Problem description. Nothing but an exact repeat of the data, with pictures removed, belongs in the answer.

Data section.

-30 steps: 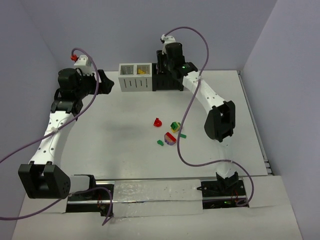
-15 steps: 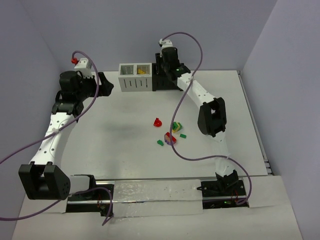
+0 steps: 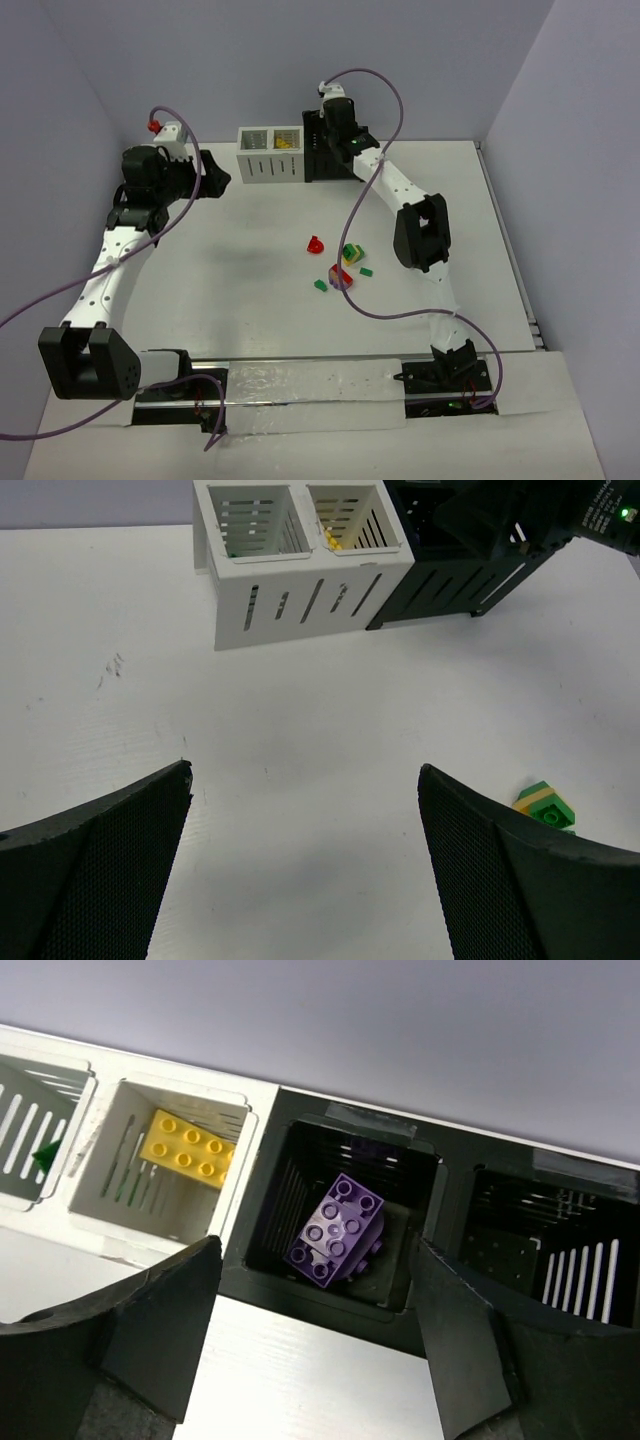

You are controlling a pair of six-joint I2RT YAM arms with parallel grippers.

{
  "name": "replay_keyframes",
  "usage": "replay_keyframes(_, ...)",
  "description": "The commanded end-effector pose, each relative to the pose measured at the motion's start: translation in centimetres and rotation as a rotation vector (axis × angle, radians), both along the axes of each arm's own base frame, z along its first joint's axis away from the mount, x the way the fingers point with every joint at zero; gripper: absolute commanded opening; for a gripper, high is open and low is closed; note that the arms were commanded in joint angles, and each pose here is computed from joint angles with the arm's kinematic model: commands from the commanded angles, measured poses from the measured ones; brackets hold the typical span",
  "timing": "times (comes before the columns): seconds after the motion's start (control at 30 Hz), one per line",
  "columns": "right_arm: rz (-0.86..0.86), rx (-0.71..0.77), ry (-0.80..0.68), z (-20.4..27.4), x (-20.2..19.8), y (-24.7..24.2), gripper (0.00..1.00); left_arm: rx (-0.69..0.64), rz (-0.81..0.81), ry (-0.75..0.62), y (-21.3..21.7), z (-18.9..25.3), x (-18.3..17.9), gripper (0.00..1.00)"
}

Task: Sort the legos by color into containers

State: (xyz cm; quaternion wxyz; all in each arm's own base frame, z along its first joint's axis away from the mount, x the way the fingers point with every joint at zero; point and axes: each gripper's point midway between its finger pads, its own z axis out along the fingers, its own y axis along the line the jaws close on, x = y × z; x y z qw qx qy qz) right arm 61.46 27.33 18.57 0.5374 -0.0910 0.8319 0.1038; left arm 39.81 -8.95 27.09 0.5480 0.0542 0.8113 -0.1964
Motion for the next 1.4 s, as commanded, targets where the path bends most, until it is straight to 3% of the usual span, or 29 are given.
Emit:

Task output.
-30 steps: 
-15 steps: 
+0 steps: 

You are controlling a pair of six-joint I2RT YAM arms with parallel grippers.

{
  "name": "replay_keyframes",
  "usage": "replay_keyframes(_, ...)",
  "description": "The commanded end-effector pose, each relative to the pose measured at the motion's start: translation in centimetres and rotation as a rotation vector (axis × angle, radians), both along the axes of each arm's own base frame, z along its first joint's axis away from the mount, x the way the fingers point with every joint at zero; gripper: absolute commanded opening; for a gripper, high is open and low is closed; note that the arms were commanded in joint angles, and each pose here is computed from joint angles with the arm's kinematic model: commands from the commanded angles, measured poses from the measured ones; brackets hold the typical span",
  "timing": "times (comes before the columns): seconds after the motion's start (control at 30 Hz), one per line",
  "columns": "right_arm: rz (-0.86..0.86), rx (-0.71..0.77), ry (-0.80..0.68), z (-20.4..27.4), x (-20.2..19.8), y (-24.7..24.2), gripper (0.00..1.00); left_arm: rx (-0.69..0.64), rz (-0.81..0.81), ry (-0.75..0.62), y (-21.3..21.7), z (-18.9..25.3), x (-18.3..17.9), gripper (0.00..1.00)"
}

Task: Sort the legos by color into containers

State: (xyz cm; quaternion wxyz; all in each arm's own base frame, z along its first joint's axis away from the mount, x the way the fingers point with every joint at zero; point and axes: each gripper's point midway between its finger pads, its own z axis out along the fingers, its own y axis along the line the jaws close on, x = y × z; x y z qw qx qy qz) right arm 61.46 27.33 18.57 0.5374 -0.0910 0.8319 0.1038; left arm 39.81 -8.95 27.09 0.5480 0.0542 0.8113 -0.1964
Motion for the next 1.4 s, as commanded, targets where the path bends most, until it is straight to 3% of the usual span, or 29 are given.
Emit:

This output is now finished.